*What is required*:
Give back the whole listing exactly as it is written.

*Dataset excerpt*:
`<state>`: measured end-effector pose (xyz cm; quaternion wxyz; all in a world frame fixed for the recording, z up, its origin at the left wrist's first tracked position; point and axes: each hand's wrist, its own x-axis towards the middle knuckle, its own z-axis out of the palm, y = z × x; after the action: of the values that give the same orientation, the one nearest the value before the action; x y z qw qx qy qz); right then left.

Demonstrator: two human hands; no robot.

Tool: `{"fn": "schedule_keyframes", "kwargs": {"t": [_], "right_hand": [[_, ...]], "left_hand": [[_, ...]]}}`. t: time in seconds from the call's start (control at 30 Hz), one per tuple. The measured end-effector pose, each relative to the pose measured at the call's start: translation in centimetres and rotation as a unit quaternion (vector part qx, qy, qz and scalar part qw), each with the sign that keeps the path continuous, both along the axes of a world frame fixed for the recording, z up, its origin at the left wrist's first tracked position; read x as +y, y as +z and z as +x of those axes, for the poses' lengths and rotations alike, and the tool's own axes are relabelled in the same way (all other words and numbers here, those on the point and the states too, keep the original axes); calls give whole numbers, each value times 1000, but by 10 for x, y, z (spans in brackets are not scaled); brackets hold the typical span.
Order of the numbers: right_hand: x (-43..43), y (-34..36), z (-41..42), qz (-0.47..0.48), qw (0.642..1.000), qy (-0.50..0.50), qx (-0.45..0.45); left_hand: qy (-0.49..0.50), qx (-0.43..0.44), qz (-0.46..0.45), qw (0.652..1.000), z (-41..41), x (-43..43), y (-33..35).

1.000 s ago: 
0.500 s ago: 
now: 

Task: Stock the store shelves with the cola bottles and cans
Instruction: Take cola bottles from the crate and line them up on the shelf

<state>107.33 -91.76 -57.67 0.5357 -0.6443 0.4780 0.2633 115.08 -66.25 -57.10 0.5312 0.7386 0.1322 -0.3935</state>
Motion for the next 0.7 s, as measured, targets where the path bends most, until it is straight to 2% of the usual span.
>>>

*Answer to this problem*:
`<state>`: measured end-effector pose (xyz cm; quaternion wxyz; all in a world frame fixed for the recording, z up, its origin at the left wrist's first tracked position; point and axes: each hand's wrist, its own x-axis towards the middle knuckle, its own z-axis out of the palm, y = z × x; after the action: of the values that give the same orientation, the one nearest the value before the action; x y z qw qx qy qz); right then left.

Demonstrator: two human hands; no robot.

Tool: `{"fn": "schedule_keyframes", "kwargs": {"t": [_], "right_hand": [[_, ...]], "left_hand": [[_, ...]]}}`. t: time in seconds from the call's start (control at 30 Hz), one per tuple. The measured end-effector pose, each relative to the pose measured at the call's start: translation in centimetres and rotation as a unit quaternion (vector part qx, qy, qz and scalar part qw), each with the sign that keeps the path continuous, both along the axes of a world frame fixed for the recording, z up, its origin at the left wrist's first tracked position; read x as +y, y as +z and z as +x of those axes, for the poses' lengths and rotations alike, and the tool's own axes are relabelled in the same way (all other words and numbers here, those on the point and the states too, keep the original axes); calls give whole numbers, each value times 1000, but by 10 for x, y, z (spans in brackets are not scaled); brackets hold the typical span.
Order of the numbers: right_hand: x (-43..43), y (-34..36), z (-41..42), qz (-0.47..0.48), qw (0.642..1.000), qy (-0.50..0.50), qx (-0.45..0.45); left_hand: qy (-0.49..0.50), qx (-0.43..0.44), qz (-0.46..0.45), qw (0.652..1.000), z (-41..41), x (-43..43), y (-33..35).

1.000 s ago: 
0.500 s ago: 
now: 

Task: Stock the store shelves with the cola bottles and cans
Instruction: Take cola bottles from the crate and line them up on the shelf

<state>107.33 -91.76 -57.67 0.5357 -0.6443 0.4780 0.2633 115.08 -66.25 -57.10 0.5312 0.7386 0.1322 -0.3935</state>
Motion for the next 0.7 s, as measured, targets where the path bends most, until it is straight to 2% of the usual span.
>>>

This exercise has been completed.